I nod mechanically. “If it would make you happy.”
Happy. Dexter and I used to be happy. I close my eyes, and try to think back to the last time I felt he was mine, wholly mine, without secrets, sadness, or this heavy fog of depression that I cannot understand and that I can only blame myself for. My mind sorts through disheveled memories of distant expressions and broken promises, until it stops and homes in on the night of the Seattle Charitable Foundation’s annual ball last summer. I remember how people buzzed around Dexter, especially women. And yet, he saw only me that night. I remember the way he took my hand in his and kissed my wrist lightly before we walked out to the dance floor together. He held me tight as the band played, and his eyes sparkled as bright as the crystal chandelier overhead. “You’re the most beautiful woman here,” he said proudly. “And you’re mine.”

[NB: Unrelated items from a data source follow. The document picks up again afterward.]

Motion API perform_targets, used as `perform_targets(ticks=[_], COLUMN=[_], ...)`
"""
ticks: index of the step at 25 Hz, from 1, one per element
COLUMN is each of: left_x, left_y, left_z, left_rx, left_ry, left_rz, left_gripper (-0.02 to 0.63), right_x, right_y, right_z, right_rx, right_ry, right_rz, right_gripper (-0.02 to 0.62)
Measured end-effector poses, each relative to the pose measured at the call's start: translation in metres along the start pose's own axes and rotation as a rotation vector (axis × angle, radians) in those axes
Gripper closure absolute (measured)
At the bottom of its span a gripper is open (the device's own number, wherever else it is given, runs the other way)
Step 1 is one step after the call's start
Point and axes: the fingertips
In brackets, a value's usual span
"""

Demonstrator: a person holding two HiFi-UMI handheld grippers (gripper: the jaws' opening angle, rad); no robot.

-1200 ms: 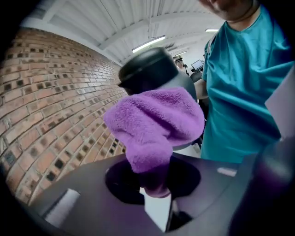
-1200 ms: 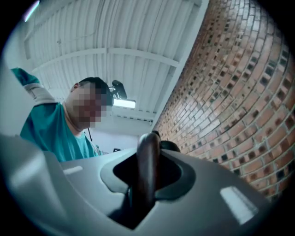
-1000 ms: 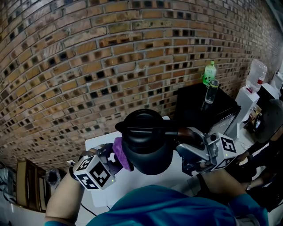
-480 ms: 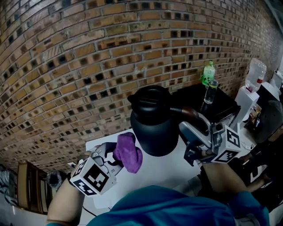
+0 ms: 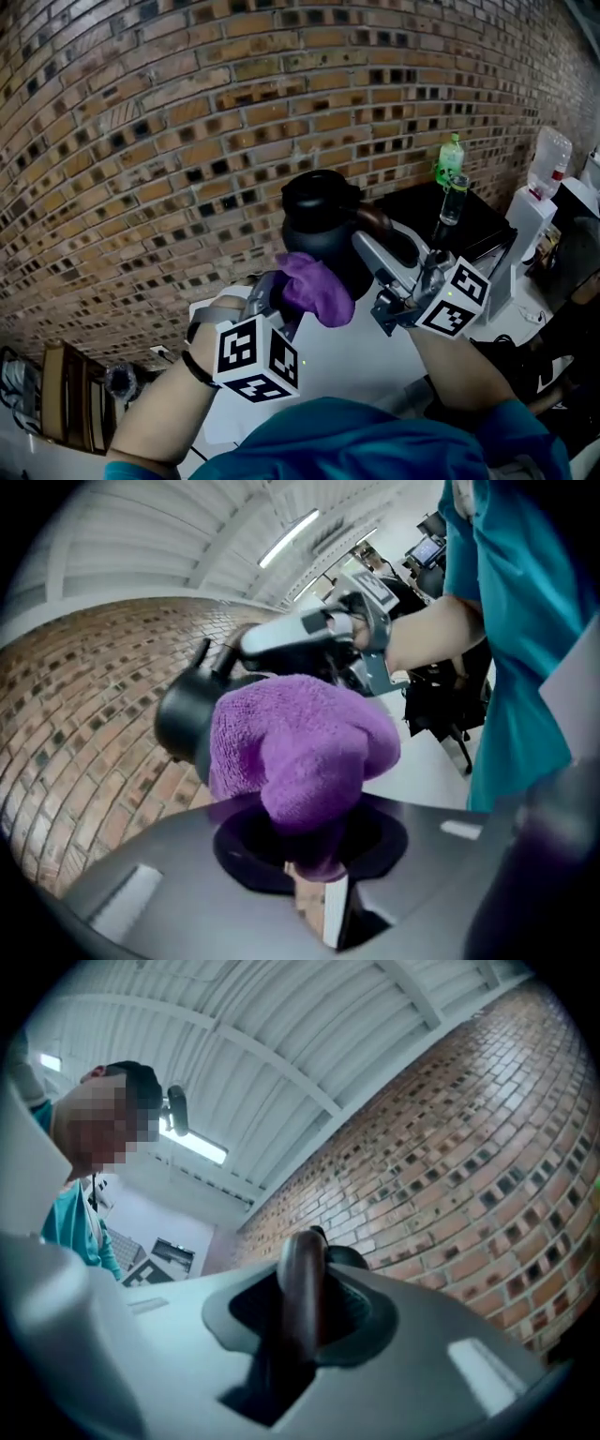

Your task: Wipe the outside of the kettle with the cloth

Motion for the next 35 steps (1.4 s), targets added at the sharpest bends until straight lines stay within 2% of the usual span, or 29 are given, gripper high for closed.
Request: perform_targets(ticks=[2, 4, 6, 9, 12, 15, 17, 19, 22, 24, 27, 29, 33, 35], left_x=[0.013, 0.015, 0.004, -0.010, -0.003, 0.011, 0.017, 0.019, 0.020, 0.022, 0.012, 0.005, 0.001, -0.001], left_y=[0.004, 0.009, 0.005, -0.015, -0.019, -0.012, -0.007, -0.003, 0.004, 0.004, -0.008, -0.010, 0.008, 0.017], left_z=[-0.030, -0.045, -0.031, 0.012, 0.021, -0.014, -0.044, -0.068, -0.074, -0.054, -0.015, -0.002, 0.017, 0.027], left_rx=[0.017, 0.037, 0.024, -0.004, 0.030, 0.064, 0.048, -0.056, -0.375, -0.570, -0.833, -0.909, -1.049, -1.075], left_ry=[0.068, 0.093, 0.045, -0.068, -0.112, -0.037, 0.039, 0.127, 0.258, 0.271, 0.292, 0.302, 0.285, 0.260], left_rz=[0.019, 0.024, 0.012, -0.019, -0.004, 0.018, 0.003, -0.036, -0.107, -0.184, -0.363, -0.420, -0.444, -0.446], left_gripper=[0.525, 0.525, 0.525, 0.525, 0.525, 0.525, 0.525, 0.525, 0.525, 0.525, 0.525, 0.526, 0.526, 0.526], right_x=[0.001, -0.001, -0.001, 0.001, 0.004, 0.006, 0.007, 0.008, 0.007, 0.010, 0.017, 0.015, 0.008, 0.005], right_y=[-0.001, -0.001, 0.003, 0.014, 0.023, 0.017, 0.000, -0.023, -0.062, -0.080, -0.089, -0.089, -0.091, -0.092], right_z=[-0.003, -0.004, -0.002, -0.002, -0.003, -0.005, -0.003, -0.001, 0.005, 0.014, 0.033, 0.040, 0.042, 0.042], right_rx=[-0.021, -0.026, -0.034, -0.067, -0.069, -0.052, -0.042, -0.015, 0.077, 0.131, 0.168, 0.161, 0.170, 0.181], right_ry=[0.014, 0.015, 0.009, 0.013, 0.029, 0.036, 0.021, -0.005, -0.073, -0.140, -0.227, -0.250, -0.266, -0.267], right_rz=[0.005, 0.004, 0.021, 0.079, 0.105, 0.084, 0.038, -0.036, -0.186, -0.265, -0.308, -0.307, -0.318, -0.327], right_gripper=[0.505, 0.505, 0.505, 0.505, 0.505, 0.505, 0.505, 0.505, 0.505, 0.505, 0.505, 0.505, 0.505, 0.505])
Point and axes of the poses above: the fingertips, and each gripper's own axes: x forward along the fingers, z to its left, y out of its underside, and after that the axes turned 13 degrees about -y, right-handed
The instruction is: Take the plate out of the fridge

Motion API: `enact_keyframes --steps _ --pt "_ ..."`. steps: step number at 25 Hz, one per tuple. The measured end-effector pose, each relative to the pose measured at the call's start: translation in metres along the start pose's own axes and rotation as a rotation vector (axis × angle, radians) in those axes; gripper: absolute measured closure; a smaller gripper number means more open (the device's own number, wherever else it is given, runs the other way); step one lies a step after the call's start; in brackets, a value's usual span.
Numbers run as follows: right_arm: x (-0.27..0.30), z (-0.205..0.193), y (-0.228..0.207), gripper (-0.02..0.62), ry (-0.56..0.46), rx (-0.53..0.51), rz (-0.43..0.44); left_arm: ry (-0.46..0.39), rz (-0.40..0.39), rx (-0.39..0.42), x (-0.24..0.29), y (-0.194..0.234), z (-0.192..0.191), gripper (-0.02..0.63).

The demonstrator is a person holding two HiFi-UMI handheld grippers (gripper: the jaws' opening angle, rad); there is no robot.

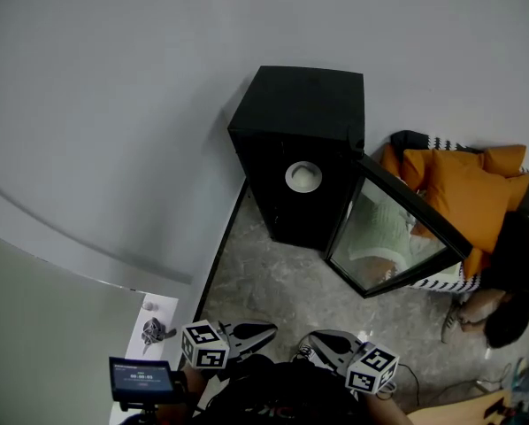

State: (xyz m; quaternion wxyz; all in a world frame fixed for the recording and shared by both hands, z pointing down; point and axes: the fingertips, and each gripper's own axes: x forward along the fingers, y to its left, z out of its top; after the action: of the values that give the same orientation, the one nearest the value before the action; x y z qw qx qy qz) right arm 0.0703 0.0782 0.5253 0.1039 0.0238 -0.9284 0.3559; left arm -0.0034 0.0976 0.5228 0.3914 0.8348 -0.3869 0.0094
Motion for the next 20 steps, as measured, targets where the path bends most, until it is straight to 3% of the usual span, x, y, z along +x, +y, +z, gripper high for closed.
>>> enact_keyframes --steps 11,20 --pt "-0.018 0.02 -0.028 0.592 -0.045 0.019 -0.014 0.013 0.042 0.019 0.022 0.02 0.029 0.6" --pt "-0.032 0.038 -0.052 0.592 -0.137 0.045 -0.152 0.043 0.091 0.0 0.045 0.081 0.064 0.6"
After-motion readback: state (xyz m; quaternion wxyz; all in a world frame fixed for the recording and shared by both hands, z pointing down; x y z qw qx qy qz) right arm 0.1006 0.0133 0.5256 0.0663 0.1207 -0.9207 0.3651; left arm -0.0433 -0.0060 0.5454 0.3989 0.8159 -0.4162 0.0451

I loved how he took pride in me. And why? I had no artistic abilities, no special skills or training. I tried my best to fit into his world, to match the intelligent remarks of his contemporaries with witty banter, but I felt as if they saw right through me.
I looked up at Dex that night on the dance floor, with his arms draped lovingly around me. I’d often wondered about the place I occupied in his heart, and that night, I asked him, “Why? Why me?” And he told me.
“Because you’re lovely,” he said. “Lovelier than any woman I’ve ever met.” He kissed my forehead, then continued. “It’s every boy’s fantasy to grow up and find a wife like you.”
I thought about Dex’s childhood, what little I knew of it. His mother was strict and rigid, so unlike mine. There was no warmth in her embrace. Dex had been raised by nannies and kept at arm’s length. I looked up at him then, and saw that he longed for the type of maternal love he’d never had, and I realized that he had found it in me. It was an honor and a challenge. Could I be the woman he needed me to be? That night I felt I could. I vowed to show Dexter so much love, enough love to fill the deep and painful void in his heart. But now? Now, I stood in the face of the stark, brutal realization that I was not enough. Dexter’s demons were bigger than me, perhaps even unsolvable by me.
The houseboat sways, and I look out to the lake and the sparkling lights of the city above. He tucks his hand in mine, briefly, before reaching for the newspaper. We are right next to each other, and yet, I have the overwhelming sensation that my husband is slipping away from me.